Task details: Transcribe the data in full; each line must match exactly.

Records drawn from a dataset
※ ※ ※

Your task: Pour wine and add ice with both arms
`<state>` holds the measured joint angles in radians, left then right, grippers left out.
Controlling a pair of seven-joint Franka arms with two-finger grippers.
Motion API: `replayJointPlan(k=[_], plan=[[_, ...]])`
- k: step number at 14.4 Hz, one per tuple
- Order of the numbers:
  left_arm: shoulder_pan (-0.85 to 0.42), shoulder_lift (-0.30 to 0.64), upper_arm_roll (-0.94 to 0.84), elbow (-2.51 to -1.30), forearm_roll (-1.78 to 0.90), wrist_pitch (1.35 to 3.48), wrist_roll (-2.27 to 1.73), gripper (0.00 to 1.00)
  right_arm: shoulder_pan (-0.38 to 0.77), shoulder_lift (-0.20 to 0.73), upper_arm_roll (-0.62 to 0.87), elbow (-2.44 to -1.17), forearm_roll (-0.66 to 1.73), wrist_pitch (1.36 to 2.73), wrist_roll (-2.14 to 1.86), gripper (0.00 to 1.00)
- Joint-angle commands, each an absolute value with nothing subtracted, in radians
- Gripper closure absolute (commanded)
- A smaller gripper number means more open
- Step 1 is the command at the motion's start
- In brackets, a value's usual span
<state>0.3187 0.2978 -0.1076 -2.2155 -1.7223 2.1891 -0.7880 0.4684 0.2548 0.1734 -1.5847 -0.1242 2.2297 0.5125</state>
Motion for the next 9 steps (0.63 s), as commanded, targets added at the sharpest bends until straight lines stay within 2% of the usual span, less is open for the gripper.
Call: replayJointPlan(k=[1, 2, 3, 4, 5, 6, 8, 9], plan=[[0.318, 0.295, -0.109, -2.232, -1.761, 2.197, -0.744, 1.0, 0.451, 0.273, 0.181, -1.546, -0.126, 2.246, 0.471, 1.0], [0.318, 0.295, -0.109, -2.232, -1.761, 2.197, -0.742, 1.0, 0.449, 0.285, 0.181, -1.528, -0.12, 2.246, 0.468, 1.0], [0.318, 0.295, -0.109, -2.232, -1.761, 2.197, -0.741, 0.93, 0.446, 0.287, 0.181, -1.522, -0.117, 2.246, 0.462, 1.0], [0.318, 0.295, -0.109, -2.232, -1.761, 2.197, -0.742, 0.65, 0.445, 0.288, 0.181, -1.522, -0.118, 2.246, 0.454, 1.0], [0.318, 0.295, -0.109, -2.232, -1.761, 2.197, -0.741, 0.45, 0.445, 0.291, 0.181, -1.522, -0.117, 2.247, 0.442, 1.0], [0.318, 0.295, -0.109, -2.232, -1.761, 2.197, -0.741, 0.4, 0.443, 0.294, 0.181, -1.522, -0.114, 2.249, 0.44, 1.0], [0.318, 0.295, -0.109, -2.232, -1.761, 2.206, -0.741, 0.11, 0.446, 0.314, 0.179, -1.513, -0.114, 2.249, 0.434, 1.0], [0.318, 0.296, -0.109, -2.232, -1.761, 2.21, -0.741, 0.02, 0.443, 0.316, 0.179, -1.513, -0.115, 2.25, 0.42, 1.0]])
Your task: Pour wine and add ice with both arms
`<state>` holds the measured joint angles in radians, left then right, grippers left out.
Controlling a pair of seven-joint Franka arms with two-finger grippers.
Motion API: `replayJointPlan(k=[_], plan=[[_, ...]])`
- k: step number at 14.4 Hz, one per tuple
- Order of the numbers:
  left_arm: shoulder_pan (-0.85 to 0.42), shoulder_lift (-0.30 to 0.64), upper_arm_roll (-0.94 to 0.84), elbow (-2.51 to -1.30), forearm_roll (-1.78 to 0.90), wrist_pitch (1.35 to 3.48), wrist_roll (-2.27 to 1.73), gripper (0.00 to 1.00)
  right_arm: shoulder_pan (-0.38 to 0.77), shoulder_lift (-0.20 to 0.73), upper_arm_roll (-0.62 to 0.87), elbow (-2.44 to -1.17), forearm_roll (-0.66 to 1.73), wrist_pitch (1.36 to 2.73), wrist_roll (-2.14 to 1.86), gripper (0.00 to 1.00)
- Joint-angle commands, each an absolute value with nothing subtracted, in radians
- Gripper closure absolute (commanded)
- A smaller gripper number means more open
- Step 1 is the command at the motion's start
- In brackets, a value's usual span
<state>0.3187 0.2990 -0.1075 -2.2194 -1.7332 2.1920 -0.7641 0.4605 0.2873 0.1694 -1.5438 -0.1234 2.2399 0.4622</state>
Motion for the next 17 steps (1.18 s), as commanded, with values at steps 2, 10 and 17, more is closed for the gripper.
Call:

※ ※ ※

Solution for this problem:
Your task: Pour wine and add ice with both arms
`<state>` holds the measured joint angles in radians, left then right, grippers left out.
Controlling a pair of seven-joint Franka arms with two-finger grippers.
Motion API: `replayJointPlan(k=[_], plan=[[_, ...]])`
- k: step number at 14.4 Hz, one per tuple
- Order of the numbers:
  left_arm: shoulder_pan (-0.85 to 0.42), shoulder_lift (-0.30 to 0.64), upper_arm_roll (-0.94 to 0.84), elbow (-2.51 to -1.30), forearm_roll (-1.78 to 0.90), wrist_pitch (1.35 to 3.48), wrist_roll (-2.27 to 1.73), gripper (0.00 to 1.00)
  right_arm: shoulder_pan (-0.38 to 0.77), shoulder_lift (-0.20 to 0.73), upper_arm_roll (-0.62 to 0.87), elbow (-2.44 to -1.17), forearm_roll (-0.66 to 1.73), wrist_pitch (1.36 to 2.73), wrist_roll (-2.14 to 1.86), gripper (0.00 to 1.00)
- Joint-angle commands, each an absolute value with nothing subtracted, in radians
- Gripper closure absolute (commanded)
- A smaller gripper number means more open
- Step 1 is the command at the motion's start
- In brackets, a value's usual span
<state>0.3187 0.2978 -0.1076 -2.2155 -1.7223 2.1891 -0.7880 0.4684 0.2548 0.1734 -1.5847 -0.1242 2.2297 0.5125</state>
Motion for the next 9 steps (0.63 s), as commanded, targets added at the sharpest bends until straight lines stay within 2% of the usual span, less is open for the gripper.
Call: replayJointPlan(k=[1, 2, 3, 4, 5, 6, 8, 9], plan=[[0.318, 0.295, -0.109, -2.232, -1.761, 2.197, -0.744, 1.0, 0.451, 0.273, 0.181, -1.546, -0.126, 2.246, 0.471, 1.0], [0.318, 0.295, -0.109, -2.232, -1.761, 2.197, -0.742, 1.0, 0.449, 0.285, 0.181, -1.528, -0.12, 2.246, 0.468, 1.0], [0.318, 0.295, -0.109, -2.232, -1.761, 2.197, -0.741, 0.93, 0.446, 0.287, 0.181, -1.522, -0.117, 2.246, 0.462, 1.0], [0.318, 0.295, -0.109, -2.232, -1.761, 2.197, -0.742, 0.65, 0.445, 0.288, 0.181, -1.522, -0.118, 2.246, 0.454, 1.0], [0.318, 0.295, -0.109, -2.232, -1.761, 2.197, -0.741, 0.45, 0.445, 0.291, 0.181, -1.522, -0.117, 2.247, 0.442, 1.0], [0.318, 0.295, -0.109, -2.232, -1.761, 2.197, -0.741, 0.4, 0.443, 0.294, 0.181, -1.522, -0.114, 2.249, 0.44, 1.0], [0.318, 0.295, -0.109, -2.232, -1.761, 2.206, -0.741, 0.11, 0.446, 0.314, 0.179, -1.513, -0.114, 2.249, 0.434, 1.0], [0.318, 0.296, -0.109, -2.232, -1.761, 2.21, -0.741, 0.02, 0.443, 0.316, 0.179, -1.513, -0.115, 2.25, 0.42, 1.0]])
Your task: Pour wine and add ice with both arms
`<state>` holds the measured joint angles in radians, left then right, grippers left out.
Controlling a pair of seven-joint Franka arms with two-finger grippers.
Motion API: `replayJointPlan(k=[_], plan=[[_, ...]])`
- k: step number at 14.4 Hz, one per tuple
- Order of the numbers:
  left_arm: shoulder_pan (-0.85 to 0.42), shoulder_lift (-0.30 to 0.64), upper_arm_roll (-0.94 to 0.84), elbow (-2.51 to -1.30), forearm_roll (-1.78 to 0.90), wrist_pitch (1.35 to 3.48), wrist_roll (-2.27 to 1.73), gripper (0.00 to 1.00)
  right_arm: shoulder_pan (-0.38 to 0.77), shoulder_lift (-0.20 to 0.73), upper_arm_roll (-0.62 to 0.87), elbow (-2.44 to -1.17), forearm_roll (-0.66 to 1.73), wrist_pitch (1.36 to 2.73), wrist_roll (-2.14 to 1.86), gripper (0.00 to 1.00)
- Joint-angle commands, each an absolute value with nothing subtracted, in radians
- Gripper closure absolute (commanded)
- A smaller gripper number means more open
- Step 1 is the command at the motion's start
- In brackets, a value's usual span
<state>0.3187 0.2990 -0.1075 -2.2194 -1.7332 2.1920 -0.7641 0.4605 0.2873 0.1694 -1.5438 -0.1234 2.2399 0.4622</state>
Motion for the next 17 steps (1.18 s), as commanded, with values at steps 2, 10 and 17, more is closed for the gripper.
Call:

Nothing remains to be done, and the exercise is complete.